### EXERCISE BRIEF
Nothing is needed except the lines below that run from the one with "Order of the" through the one with "Measured end-effector poses, each", repeated exactly.

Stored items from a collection
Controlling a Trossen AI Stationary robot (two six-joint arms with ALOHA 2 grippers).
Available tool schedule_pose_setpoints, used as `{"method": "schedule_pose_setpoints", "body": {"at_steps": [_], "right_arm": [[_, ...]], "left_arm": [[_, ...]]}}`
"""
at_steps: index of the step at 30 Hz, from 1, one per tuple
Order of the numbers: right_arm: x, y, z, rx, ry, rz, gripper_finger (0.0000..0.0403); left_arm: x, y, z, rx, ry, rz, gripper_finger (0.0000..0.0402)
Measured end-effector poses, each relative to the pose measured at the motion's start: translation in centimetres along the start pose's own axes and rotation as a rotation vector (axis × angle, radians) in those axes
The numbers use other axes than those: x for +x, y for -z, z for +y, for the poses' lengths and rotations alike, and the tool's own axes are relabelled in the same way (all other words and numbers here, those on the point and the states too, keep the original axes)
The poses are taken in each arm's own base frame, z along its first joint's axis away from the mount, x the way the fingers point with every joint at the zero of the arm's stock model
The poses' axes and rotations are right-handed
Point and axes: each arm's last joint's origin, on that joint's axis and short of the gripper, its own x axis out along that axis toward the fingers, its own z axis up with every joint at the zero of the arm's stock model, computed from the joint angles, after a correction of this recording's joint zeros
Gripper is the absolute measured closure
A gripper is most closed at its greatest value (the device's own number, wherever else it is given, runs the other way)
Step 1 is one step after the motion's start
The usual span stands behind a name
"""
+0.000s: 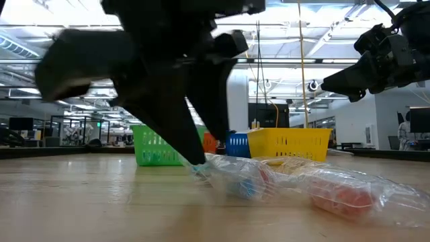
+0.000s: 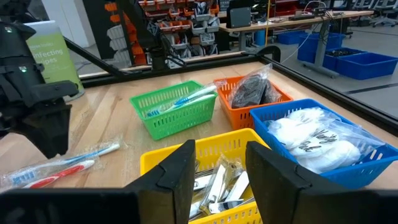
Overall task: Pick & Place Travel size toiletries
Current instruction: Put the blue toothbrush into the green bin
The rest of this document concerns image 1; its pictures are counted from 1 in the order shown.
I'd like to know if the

--

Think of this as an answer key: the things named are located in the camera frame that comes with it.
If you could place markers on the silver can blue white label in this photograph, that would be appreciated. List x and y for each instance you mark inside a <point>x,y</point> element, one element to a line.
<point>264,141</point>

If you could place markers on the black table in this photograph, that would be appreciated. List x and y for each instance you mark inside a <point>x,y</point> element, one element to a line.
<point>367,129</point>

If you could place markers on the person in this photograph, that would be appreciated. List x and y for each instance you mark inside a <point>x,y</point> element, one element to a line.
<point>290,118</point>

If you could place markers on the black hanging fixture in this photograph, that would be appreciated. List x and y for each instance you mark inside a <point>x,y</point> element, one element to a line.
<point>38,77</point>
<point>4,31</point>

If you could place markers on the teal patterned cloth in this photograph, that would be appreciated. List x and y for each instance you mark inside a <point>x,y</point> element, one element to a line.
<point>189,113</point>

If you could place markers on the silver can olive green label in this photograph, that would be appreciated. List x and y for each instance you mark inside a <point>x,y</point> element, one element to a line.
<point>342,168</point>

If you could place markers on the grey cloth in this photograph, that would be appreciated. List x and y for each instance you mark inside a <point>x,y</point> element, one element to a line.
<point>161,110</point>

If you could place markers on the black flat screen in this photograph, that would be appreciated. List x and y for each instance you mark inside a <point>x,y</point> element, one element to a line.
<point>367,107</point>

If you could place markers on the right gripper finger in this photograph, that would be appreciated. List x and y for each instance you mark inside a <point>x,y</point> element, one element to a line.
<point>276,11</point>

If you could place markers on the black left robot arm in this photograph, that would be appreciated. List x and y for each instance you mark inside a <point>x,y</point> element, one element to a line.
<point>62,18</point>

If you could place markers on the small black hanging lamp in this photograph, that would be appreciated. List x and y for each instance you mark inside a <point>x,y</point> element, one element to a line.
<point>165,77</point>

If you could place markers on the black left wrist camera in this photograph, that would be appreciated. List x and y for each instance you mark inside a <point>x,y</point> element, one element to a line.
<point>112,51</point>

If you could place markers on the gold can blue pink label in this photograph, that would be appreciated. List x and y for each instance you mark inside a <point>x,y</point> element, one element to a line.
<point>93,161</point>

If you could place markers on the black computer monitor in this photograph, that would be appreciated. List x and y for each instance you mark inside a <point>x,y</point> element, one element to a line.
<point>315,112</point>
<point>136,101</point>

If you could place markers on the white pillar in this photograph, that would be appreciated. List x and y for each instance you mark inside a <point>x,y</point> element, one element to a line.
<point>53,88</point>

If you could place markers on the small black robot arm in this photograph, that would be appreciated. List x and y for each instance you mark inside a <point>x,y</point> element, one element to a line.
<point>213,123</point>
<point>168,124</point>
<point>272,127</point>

--

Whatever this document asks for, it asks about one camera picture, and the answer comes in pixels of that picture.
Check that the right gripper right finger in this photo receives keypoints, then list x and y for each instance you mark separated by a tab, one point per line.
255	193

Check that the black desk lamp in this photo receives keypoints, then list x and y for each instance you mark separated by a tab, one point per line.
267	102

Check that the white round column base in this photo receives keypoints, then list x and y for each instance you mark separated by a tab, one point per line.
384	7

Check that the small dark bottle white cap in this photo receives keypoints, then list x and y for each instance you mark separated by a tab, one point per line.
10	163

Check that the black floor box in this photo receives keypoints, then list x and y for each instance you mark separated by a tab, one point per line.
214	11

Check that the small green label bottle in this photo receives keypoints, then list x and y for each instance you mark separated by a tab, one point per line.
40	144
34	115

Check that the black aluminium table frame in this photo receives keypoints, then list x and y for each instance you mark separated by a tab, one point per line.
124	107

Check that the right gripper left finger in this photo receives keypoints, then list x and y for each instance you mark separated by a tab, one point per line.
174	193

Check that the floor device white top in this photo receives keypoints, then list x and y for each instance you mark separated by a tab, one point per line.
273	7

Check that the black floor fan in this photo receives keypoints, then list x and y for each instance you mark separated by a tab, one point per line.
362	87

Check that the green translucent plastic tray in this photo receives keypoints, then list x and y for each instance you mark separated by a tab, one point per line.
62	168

### WRITTEN REPLY
Order of the numbers: right_arm: x, y, z, rx, ry, rz, gripper_finger (0.0000..0.0403); left_arm: x, y, z, rx, ry, rz, gripper_finger (0.0000..0.0402)
Measured end-effector poses, each relative to the pose measured at the motion's start: translation in centimetres along the start pose's own axes and rotation as a rotation vector (axis × angle, radians) in those axes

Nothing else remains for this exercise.